約3億4400万円で落札されたマクラーレン「スピードテール」(C)2020 RM Sotheby's
約3億4400万円で落札されたマクラーレン「スピードテール」(C)2020 RM Sotheby's

 ドライバーズシートをセンターにレイアウトするキャビンは、ゴードン・マーレーが設計した「F1ロードカー」から継承されたもので、限定生産数もそれに合わせて106台となる「スピードテール」。

 スピードテールの特徴は最高速度が400km/hを上回っているという点だ。スーパーカーは、オーナーが使いこなせない性能を持っていることも重要な要素なのだ。「どこでそんなスピードを出すのか?」という疑問は、このクラスのクルマを購入するカスタマーにとっては愚問以外の何物でもない。

 新車価格は175万ポンド(邦貨換算約2億4900万円)からで、106台すでにソールドアウトしており、2020年からデリバリーがスタートしている。新車で手に入れたくても購入者リストに入ることができなかったミリオネアもいたことだろう。

 オークションに出品された個体は、106台中36番目の個体だ。ボディカラーはヘリテージ・アトランティック・ブルーと呼ばれる、MSO(マクラーレン・スペシャル・オペレーションズ)のオーダーメイド色で、ボディサイドのピンストライプとのコンビネーションで、雰囲気はかなりスポーティな印象。

 インテリアのフィニッシュも、MSOによってヴィンテージタンアニリンレザーやアルカンターラで、美しく仕上げられ、ゴージャスなテイストとなっており、新車価格からさらエクストラが支払われたことが分かる仕様だ。

 走行距離はわずかに30マイル(約48km)で、コンディションは新車同然。最低落札価格は、350万−450万ドル(邦貨換算約3億6000万−4億7000万円)であったが、落札価格はそれを下回る327万7500ドル(邦貨換算約3億4400万円)だった。

 パーソナライゼーションにかかった費用がどれほどか不明だが、欲しくても手に入らないスピードテールをすぐに入手できるプライスとすれば、妥当ともいえる落札価格といえよう。

●2019 マクラーレン「セナ」

約1億950万円で落札されたマクラーレン「セナ」(C)2020 Courtesy of RM Sotheby's
約1億950万円で落札されたマクラーレン「セナ」(C)2020 Courtesy of RM Sotheby's

 マクラーレンのアルティメットシリーズとして登場した「セナ」の新車価格は、75万ポンド(当時の邦貨換算で約1億1000万円)であった。

 500台限定生産で、2018年ジュネーブ・ショーでの正式発表前にすべてソールドアウトであったという。そのため、オークション・マーケットでは約191万ポンド(邦貨換算約2億8000万円)で売買が成立した記録も残されている。

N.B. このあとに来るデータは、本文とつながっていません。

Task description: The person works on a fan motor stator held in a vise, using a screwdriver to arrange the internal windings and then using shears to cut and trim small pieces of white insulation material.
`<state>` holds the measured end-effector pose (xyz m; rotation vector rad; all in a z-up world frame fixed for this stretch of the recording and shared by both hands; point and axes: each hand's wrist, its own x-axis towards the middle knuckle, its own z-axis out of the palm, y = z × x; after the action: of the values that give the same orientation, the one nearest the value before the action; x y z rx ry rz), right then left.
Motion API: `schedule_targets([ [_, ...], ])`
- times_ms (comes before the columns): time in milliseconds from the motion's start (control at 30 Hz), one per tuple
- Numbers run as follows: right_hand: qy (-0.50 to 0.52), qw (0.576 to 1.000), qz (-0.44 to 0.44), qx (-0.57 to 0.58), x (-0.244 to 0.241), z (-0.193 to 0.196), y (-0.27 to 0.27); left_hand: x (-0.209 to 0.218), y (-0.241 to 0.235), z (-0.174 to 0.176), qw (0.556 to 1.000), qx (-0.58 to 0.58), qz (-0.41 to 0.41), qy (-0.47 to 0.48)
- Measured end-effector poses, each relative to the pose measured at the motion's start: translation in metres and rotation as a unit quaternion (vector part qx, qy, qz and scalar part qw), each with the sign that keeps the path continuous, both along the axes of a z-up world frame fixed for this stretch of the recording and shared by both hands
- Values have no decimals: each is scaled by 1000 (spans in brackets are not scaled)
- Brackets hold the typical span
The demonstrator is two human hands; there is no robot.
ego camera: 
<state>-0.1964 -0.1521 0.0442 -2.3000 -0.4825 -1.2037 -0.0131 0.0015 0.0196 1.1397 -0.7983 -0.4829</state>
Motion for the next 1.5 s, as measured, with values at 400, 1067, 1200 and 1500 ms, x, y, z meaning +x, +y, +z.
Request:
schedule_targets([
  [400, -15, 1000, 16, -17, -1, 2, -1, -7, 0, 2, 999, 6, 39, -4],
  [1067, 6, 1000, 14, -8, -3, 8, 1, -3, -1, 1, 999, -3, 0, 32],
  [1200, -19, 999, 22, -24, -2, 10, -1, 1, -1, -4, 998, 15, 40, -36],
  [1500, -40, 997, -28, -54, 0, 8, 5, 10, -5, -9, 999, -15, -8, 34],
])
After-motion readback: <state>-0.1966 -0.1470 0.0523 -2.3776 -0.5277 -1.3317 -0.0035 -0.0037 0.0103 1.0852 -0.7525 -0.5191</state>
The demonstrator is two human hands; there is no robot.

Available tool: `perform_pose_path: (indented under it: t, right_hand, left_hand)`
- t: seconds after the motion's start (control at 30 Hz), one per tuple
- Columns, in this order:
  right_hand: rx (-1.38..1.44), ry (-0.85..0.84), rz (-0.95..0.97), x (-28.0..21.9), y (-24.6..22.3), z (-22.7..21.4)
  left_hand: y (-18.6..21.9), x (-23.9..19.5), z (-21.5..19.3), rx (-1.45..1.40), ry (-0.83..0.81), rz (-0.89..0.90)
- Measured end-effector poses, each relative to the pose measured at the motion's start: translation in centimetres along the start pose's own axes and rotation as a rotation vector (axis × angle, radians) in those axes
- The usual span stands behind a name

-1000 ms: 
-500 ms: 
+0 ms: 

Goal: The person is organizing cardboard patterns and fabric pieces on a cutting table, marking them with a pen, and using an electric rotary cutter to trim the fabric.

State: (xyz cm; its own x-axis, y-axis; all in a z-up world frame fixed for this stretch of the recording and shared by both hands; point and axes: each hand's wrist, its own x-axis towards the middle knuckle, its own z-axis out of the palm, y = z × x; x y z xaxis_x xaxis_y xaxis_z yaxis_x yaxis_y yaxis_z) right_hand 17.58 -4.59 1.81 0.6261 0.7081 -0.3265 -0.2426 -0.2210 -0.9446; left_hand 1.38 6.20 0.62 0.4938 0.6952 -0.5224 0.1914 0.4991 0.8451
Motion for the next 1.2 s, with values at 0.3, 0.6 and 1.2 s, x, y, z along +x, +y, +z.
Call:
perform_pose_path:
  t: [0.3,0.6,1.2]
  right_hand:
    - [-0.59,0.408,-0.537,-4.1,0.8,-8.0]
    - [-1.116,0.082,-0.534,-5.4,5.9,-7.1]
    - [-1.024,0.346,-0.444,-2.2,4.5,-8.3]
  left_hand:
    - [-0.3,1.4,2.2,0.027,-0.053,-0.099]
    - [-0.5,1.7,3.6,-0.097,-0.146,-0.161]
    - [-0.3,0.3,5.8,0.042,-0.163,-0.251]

 出品された個体は、走行距離わずか800km未満で、36万ドル(邦貨換算約3700万円)以上のオプション装備が備わっており、単純に計算するとおよそ1億4700万円近い新車価格だったということが分かる。

 この個体に付けられた最低落札価格は、100万−130万ドル(邦貨換算約1億400万−1億3500万円)と、すでにプレミアムが付くどころか、新車当時の車両価格を下回るエスティメートであった。

 最終的な落札価格は、104万4000ドル(邦貨換算約1億950万円)。最新のスーパーカーは、納車後すぐに売りに出すか、それとも将来的な価格高騰を待つかのいずれかが正解なのかもしれない。